FIGS. 8A-8B show (a) resulting ROC curves for subgraph matching scores using the present disclosure and (b) resulting ROC curves for subgraph matching scores using a previous approach, according to an example embodiment of the present disclosure.



FIG. 9 shows a comparison of different GNN architectures, number of layers, and aggregation methods on Theia dataset, according to an example embodiment of the present disclosure.



FIG. 10 shows a component diagram of a system for identifying matching subgraphs within a large provenance graph corresponding to a given query graph (termed “ProvG-Searcher”) and its key components, as per FIG. 1, according to an example embodiment of the present disclosure.





DETAILED DESCRIPTION

Methods, systems, and apparatus are disclosed herein for identifying matching subgraphs within a large provenance graph corresponding to a given query graph.


Reference is made herein to a memory. As disclosed herein, a memory refers to a device that holds electronic data and/or instructions for immediate use by a processor. The memory is able to receive and transmit data.


Reference is made herein to a processor. As disclosed herein, a processor refers to a device that executes instructions stored by the memory. The memory receives and transmits data.


While the example methods, apparatus, and systems are disclosed herein for identifying matching subgraphs within a large provenance graph corresponding to a given query graph, it should be appreciated that the methods, apparatus, and systems may be operable for other applications.


System Design and Methodology

The disclosed method to hypothesis-driven threat hunting utilizes provenance graphs and frames the task as a subgraph entailment problem. Provenance graphs depict audit logs as labeled, typed, and directed graphs, where nodes represent system entities and directed edges indicate transformation or flow of information due to distinct system calls. Timestamps assigned to each node and edge capture the graph's evolving nature. The disclosed method aims to effectively identify system behaviors of interest by representing queries as graphs and searching for them within the larger context of the provenance graph.


A graph G is defined as a set of nodes V={v1, . . . , vN} and a set of edges E={e1, . . . , eM} where each node and each edge are associated with a type. Given a target and a query graph, the solution to the graph entailment problem involves detecting every query instance in the target. Since exact subgraph matching on graphs with the scale of provenance graphs is not feasible, an approximate matching method is employed to make subgraph predictions. The disclosed method involves a sequence of steps that reduce the size of a graph while ensuring that the system behavior is preserved at a higher level of abstraction.

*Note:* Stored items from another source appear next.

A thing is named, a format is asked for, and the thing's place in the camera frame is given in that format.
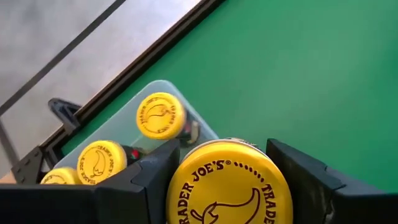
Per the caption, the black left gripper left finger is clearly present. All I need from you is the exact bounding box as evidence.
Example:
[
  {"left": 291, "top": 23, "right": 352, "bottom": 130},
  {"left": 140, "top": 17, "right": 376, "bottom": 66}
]
[{"left": 95, "top": 139, "right": 181, "bottom": 224}]

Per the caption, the small clear plastic bin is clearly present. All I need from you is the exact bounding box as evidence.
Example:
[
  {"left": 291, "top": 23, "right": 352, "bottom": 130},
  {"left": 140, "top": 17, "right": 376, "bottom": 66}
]
[{"left": 52, "top": 80, "right": 220, "bottom": 187}]

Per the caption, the black frame clamp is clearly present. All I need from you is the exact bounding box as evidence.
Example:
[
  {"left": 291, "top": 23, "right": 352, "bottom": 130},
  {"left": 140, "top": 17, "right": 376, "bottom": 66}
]
[{"left": 48, "top": 98, "right": 82, "bottom": 134}]

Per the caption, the green table mat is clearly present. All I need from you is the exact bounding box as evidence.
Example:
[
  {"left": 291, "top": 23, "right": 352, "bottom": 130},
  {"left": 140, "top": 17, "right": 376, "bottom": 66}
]
[{"left": 60, "top": 0, "right": 398, "bottom": 194}]

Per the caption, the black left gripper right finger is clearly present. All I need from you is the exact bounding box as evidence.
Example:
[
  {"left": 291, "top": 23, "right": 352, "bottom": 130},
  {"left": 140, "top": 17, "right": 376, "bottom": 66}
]
[{"left": 266, "top": 139, "right": 352, "bottom": 224}]

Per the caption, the yellow-lid spice jar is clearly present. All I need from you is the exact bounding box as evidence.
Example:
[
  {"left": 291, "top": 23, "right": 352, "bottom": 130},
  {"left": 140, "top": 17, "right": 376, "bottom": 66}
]
[
  {"left": 136, "top": 91, "right": 201, "bottom": 147},
  {"left": 39, "top": 167, "right": 82, "bottom": 185},
  {"left": 76, "top": 139, "right": 141, "bottom": 186},
  {"left": 166, "top": 138, "right": 294, "bottom": 224}
]

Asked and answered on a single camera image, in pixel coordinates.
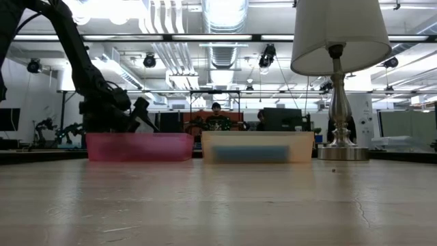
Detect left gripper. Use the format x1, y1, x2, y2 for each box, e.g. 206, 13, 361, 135
79, 96, 160, 134

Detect black backdrop panel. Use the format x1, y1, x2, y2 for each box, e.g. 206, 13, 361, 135
155, 111, 184, 134

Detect pink translucent plastic bin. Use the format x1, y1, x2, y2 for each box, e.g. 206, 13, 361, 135
85, 132, 195, 163

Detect red backdrop board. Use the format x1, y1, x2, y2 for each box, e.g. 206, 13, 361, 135
182, 109, 244, 134

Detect black ceiling spotlight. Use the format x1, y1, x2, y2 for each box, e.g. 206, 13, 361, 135
142, 53, 157, 68
382, 56, 399, 69
258, 43, 277, 68
26, 57, 44, 74

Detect white ceiling pipes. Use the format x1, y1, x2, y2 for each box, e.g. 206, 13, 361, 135
138, 0, 201, 90

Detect long black horizontal bar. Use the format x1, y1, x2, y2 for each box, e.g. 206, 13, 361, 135
13, 33, 437, 43

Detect black flat screen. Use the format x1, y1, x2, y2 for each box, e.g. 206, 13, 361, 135
0, 107, 21, 133

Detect black computer monitor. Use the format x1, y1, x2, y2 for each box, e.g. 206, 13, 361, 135
262, 107, 303, 133

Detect orange translucent plastic bin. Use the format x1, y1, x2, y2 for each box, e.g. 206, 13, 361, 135
201, 131, 315, 164

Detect small potted plant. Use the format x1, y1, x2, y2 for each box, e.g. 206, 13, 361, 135
312, 126, 324, 144

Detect white shade table lamp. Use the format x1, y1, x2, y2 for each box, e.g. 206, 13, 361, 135
290, 0, 393, 161

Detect white building column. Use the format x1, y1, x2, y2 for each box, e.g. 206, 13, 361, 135
347, 92, 376, 148

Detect white box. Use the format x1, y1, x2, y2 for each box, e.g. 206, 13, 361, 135
371, 135, 414, 152

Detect green partition screen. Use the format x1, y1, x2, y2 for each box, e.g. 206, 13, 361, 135
378, 109, 437, 153

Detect white rectangular ceiling duct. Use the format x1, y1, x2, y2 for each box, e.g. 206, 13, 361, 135
88, 46, 168, 105

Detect black background rig frame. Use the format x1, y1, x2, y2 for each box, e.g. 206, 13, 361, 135
57, 88, 328, 137

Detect silver ceiling air duct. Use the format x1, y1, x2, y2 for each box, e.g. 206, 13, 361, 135
201, 0, 250, 69

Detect black aluminium table frame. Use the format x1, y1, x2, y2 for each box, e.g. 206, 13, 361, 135
0, 149, 437, 164

Following this reduction, let G represent a reduced provenance graph. G is decomposed into a set of overlapping subgraphs by extracting the k-hop ego-graph Gp of each process node p∈VP. Given the set of ego-graphs P={Gp|Gp⊆G}, an embedding function η is learned: Gp→Rd that maps each ego-graph to a d-dimensional representation z∈Rd, capturing the key structural information of a graph for use in conjunction with a suitable sub-graph prediction function φ. Hence, the encoder must incorporate an inductive bias to effectively represent the subgraph relationship while learning a mapping in which the subgraph prediction function φ (zp, zq) serves as a vector-based measure to confirm the existence or absence of this relation. It must further be noted that since provenance graphs are typically very large, φ (zp, zq) needs to be evaluated over all zp values for a given zq. Therefore, effective computation of φ (zp, zq) is very critical.

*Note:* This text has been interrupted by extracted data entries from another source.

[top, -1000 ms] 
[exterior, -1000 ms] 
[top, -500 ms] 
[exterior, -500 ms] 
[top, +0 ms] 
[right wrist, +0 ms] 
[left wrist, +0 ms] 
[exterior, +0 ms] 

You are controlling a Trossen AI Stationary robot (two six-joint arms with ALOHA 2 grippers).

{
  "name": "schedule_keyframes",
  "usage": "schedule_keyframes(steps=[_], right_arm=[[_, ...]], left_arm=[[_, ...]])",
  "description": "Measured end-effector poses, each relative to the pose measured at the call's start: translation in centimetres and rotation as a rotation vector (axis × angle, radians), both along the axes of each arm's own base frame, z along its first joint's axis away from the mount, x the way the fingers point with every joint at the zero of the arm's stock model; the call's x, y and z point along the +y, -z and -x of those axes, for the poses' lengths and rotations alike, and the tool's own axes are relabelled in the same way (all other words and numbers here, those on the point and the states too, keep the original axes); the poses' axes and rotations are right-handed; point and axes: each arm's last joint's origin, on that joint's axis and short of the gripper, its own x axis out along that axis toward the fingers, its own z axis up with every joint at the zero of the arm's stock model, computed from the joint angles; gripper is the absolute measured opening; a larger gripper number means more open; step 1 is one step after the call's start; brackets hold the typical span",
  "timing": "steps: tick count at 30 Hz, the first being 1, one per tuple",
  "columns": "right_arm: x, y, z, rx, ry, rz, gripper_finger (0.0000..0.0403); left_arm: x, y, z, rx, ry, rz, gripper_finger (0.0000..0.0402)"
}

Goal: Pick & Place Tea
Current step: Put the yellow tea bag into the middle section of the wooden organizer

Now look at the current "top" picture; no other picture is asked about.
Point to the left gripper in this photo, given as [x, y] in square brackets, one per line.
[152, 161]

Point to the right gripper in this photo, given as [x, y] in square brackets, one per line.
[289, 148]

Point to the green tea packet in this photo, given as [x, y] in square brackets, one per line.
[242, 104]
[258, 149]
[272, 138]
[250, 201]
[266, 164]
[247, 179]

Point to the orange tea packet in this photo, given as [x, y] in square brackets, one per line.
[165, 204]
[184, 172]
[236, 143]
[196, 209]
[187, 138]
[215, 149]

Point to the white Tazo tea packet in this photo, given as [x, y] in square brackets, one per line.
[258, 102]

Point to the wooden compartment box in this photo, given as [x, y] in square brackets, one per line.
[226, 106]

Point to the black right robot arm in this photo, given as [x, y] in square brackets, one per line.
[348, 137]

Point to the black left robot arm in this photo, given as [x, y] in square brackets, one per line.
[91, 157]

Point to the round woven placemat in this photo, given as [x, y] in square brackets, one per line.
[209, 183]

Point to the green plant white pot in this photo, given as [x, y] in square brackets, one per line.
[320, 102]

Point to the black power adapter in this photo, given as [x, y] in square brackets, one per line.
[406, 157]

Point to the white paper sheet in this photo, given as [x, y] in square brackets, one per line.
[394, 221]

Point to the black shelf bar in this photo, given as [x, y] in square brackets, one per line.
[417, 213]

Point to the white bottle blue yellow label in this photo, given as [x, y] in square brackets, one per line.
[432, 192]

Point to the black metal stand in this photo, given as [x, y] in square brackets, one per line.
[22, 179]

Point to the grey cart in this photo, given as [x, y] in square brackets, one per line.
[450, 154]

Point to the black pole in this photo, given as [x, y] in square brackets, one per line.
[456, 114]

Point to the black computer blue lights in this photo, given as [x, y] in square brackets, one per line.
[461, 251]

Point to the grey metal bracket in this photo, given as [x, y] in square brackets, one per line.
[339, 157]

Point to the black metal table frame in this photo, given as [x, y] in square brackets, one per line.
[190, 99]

A subgraph embedding function is employed that effectively addresses both issues. The notion of order embedding is utilized, which aims to encode the ordering properties among entities into target representation space. Order embeddings specifically model hierarchical relations with anti-symmetry and partial-order transitivity, which are inherent to subgraph relationships. To develop the embedding function η, an inductive graph neural network is utilized and applied the order embedding technique. This approach enables learning a geometrically structured embedding space that effectively represents the relationships between subgraphs. At the query execution state, the encoder η is applied independently to the query graph GQ. This is done by identifying ego-graphs Q={Gq|Gq⊆GQ} corresponding to all anchor nodes q∈VQ and computing the embeddings zq=η(Gq) for all ego-graphs in Q.

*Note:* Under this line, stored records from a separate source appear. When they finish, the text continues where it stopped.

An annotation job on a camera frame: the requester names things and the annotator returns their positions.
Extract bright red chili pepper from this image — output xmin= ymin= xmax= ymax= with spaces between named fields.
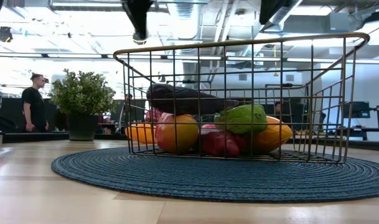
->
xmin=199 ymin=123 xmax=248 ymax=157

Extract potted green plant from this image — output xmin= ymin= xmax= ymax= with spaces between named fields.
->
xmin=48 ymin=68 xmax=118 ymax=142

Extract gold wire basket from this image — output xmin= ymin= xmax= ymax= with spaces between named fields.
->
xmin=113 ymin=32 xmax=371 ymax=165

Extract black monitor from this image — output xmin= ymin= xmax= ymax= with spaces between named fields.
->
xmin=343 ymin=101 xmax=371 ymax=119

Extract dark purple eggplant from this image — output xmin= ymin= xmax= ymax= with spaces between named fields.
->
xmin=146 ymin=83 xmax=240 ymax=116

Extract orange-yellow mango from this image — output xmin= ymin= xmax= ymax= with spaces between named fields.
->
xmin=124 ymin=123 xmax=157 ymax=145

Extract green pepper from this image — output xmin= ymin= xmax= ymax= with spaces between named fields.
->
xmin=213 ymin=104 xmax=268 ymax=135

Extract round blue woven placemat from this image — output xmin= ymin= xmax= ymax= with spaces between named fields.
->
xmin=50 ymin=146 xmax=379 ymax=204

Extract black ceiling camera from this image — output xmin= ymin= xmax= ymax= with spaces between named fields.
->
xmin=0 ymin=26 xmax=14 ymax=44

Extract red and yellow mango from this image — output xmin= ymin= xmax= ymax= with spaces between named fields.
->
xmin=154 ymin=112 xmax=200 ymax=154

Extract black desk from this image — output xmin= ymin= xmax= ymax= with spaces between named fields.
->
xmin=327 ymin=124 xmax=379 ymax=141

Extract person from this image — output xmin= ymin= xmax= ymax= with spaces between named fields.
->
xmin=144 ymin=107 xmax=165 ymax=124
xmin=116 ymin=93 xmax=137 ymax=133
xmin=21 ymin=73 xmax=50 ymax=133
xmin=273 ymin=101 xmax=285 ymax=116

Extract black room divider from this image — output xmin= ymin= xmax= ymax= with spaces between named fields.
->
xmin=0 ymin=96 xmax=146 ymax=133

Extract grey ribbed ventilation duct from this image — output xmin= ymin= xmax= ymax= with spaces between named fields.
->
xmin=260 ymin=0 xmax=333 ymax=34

Then, the subgraph prediction function is evaluated by considering the newly computed embeddings zq from the query and the precomputed subgraph embeddings zp. This involves identifying (p, q) node pairs that satisfy the subgraph relation φ (zp, zq). To determine whether one graph is a subgraph of another, one can simply check that all neighbors of q∈VQ satisfy the subgraph relationship. However, such a comparison enforces an exact match of the query, which cannot handle cases where discrepancies exist between the query and the logs. To address this issue and achieve greater generality, the use of a soft-decision metric is defined as follows:










𝒢
Q





𝒢
P



iff



g

(


𝒢
p


,

𝒢
Q


)




τ


where






(
1
)










𝒢
p
q

=

{





𝒢
P



|



q


ϵ



V
Q




,


φ

(


z
p

,

z
q


)



is


satisfied


}





Here, Gp* represents a graph obtained by combining all ego-graphs Gp that satisfy the subgraph relationship with the query ego-graphs of GQ, and g (.,.) is a scoring function that computes the intersection of G and the query graph GQ.



FIG. 1 shows a system level diagram of a system 100 for identifying matching subgraphs within a large provenance graph corresponding to a given query graph. The system 100 includes an offline phase 101 and an online phase 102. The offline phase 101 collects audit logs to create a provenance graph. The offline phase 101 includes a graph creation 103, learning subgraph relationships 104, and an embedding creation 105. The online phase 102 includes a subgraph matching score computation 131.


The graph creation 103 includes a graph simplification 110, a mitigating dependence explosion 112, a graph portioning 113, and a behavior reduction 114. The graph creation 103 processes raw system logs through multiple reduction steps before constructing a streamlined provenance graph that represents various interactions between subjects and objects and produces a partitioned version of this graph. Examples of subjects may include but are not limited to processes. Examples of objects may include but are not limited to processes, files, and network sockets.


The graph simplification 110 is configured to maintain all read, write, and modify attribute events for processes, files, sockets, and registries. The graph simplification 110 may also be configured to preserve clone, fork, or execute events for processes, while removing open and close events to avoid redundancy, as they precede or follow read or write events. A key challenge in provenance graph creation is the handling of threads. Applications often use threads to enhance performance and scalability, but query graphs might not exhibit this behavior. To ensure consistency across both graphs, the disclosed method merges threads into their parent process as illustrated in FIG. 2.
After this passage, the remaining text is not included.